COMPARING THE ISLAMIC BANKING, CONVENTIONAL AND BOTH BANKING USERS USING MULTINOMIAL LOGISTIC REGRESSION

Nuradli Ridzwan Shah Bin Mohd Dali
Lecturer
Universiti Sains Islam Malaysia
71800 Bandar Baru Nilai
Negeri Sembilan
mohdddalins@yahoo.com

Hanifah Abdul Hamid
Lecturer
Universiti Sains Islam Malaysia
71800 Bandar Baru Nilai
Negeri Sembilan
hanifah@usim.edu.my



ABSTRACT

This study is conducted to analyze the factors influencing the banking preferences between Islamic Banking, Conventional and both banking users by using factoring analysis and multinomial logistic regression. Result shows that there are three factors that contributing to the banking preferences for Islamic banking and conventional banking users. However, there are only two factors are significant for Islamic Banking users while there is one factor is significant for Conventional banking users when using multinomial logistic regression. This research supports the earlier research by Nuradli et al stating that banking users choose the conventional banking because of service quality.

Keywords: Islamic Banking, Conventional Banking, Selection Factors, Factor Analysis, Logistic Regression

1.0 INTRODUCTION

Worldwide, the Islamic banking is currently in enormous growth. Islamic banking is governed by the shariah laws with the objective of achieving fairness and balance between the parties in an agreement. This makes it a huge different from conventional banking as conventional banking does not have the element of religion or belief in the governance. In terms products, both type of banks offered equivalent facilities. This provides consumers with a wide range of choices in selecting a bank that best suite their needs and economic benefits. Researches have identified several factors of consumers’ preferences of bank selection, for example, the cost and benefit (Metawa & Almossawi (1998), Abbas, Hamid et al (2003)), service quality (Ahmad & Haron (2002), Asyraf & Nurdianawati (2007), staff factors (Laroche et al (1986), Azura et al (2006)) and mass media advertising (Haron, Ahmad et al (1994), Othman & Owen (2002)).

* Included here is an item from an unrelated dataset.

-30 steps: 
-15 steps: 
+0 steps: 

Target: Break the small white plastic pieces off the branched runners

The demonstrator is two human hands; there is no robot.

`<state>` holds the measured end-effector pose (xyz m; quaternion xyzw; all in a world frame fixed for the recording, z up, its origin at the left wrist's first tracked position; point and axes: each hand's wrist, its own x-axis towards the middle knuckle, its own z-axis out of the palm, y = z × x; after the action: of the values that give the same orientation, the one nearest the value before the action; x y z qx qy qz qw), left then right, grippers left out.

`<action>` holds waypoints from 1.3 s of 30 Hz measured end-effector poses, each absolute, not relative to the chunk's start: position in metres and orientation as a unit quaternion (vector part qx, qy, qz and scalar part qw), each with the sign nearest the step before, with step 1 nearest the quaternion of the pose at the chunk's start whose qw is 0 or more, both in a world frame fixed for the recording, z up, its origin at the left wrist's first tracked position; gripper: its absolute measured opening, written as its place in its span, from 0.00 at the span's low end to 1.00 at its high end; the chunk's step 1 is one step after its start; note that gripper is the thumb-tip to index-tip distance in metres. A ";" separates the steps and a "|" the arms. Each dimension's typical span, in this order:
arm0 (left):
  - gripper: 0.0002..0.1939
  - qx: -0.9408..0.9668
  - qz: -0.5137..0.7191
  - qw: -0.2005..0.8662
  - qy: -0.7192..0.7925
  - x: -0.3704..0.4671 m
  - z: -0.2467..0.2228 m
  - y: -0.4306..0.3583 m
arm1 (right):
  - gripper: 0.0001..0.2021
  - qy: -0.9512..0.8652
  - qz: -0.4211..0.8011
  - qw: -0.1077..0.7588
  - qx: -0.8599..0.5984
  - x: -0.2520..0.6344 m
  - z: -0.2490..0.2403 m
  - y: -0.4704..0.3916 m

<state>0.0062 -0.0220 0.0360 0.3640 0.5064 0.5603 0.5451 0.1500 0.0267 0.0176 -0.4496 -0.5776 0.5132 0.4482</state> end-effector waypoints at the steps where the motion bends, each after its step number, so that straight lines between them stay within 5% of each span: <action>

This research is motivated by the fact of choices the consumers have in their hands. Although there are many researches have been conducted to discover the preferences of consumers in selecting banks, this research tries to uncover the factors influencing between Islamic banking and conventional by using factoring analysis and logistic regression. From 191 respondents from the states in Malaysia, the result shows that promotion and convenience are positively significant to the Islamic banking selection whereby the service quality is negatively significant to the Islamic banking selection or in other word more towards the conventional banking.

Objectives of the study
The objective of the study is:
a) To identify the factors which influence the conventional and Islamic banking users’ selection

1.2 Motivation/Significance of the study
Several researches have been conducted based on the selection of Islamic banking. However, in this research we will identify the factors using a different approach i.e. using online questionnaire to capture respondents from many states in Malaysia. Most of the previous research collected samples from either a single state or several states. It is expected that the result from this research is consistent with result from the previous literature.

2.0 LITERATURE REVIEW
Naser et al (1999) in their study, has made an attempt to assess the degree of customer awareness and satisfaction towards an Islamic bank in Jordan. A sample of 206 respondents took part in this study. The analysis of their responses revealed a certain degree of satisfaction of many Islamic banks facilities and products. The respondents expressed their dissatisfaction with some of the Islamic banks services. Although the respondents indicated that they are aware of a number of specific Islamic financial products like murabaha , musharaka and mudaraba , the study shows that they do not deal with them.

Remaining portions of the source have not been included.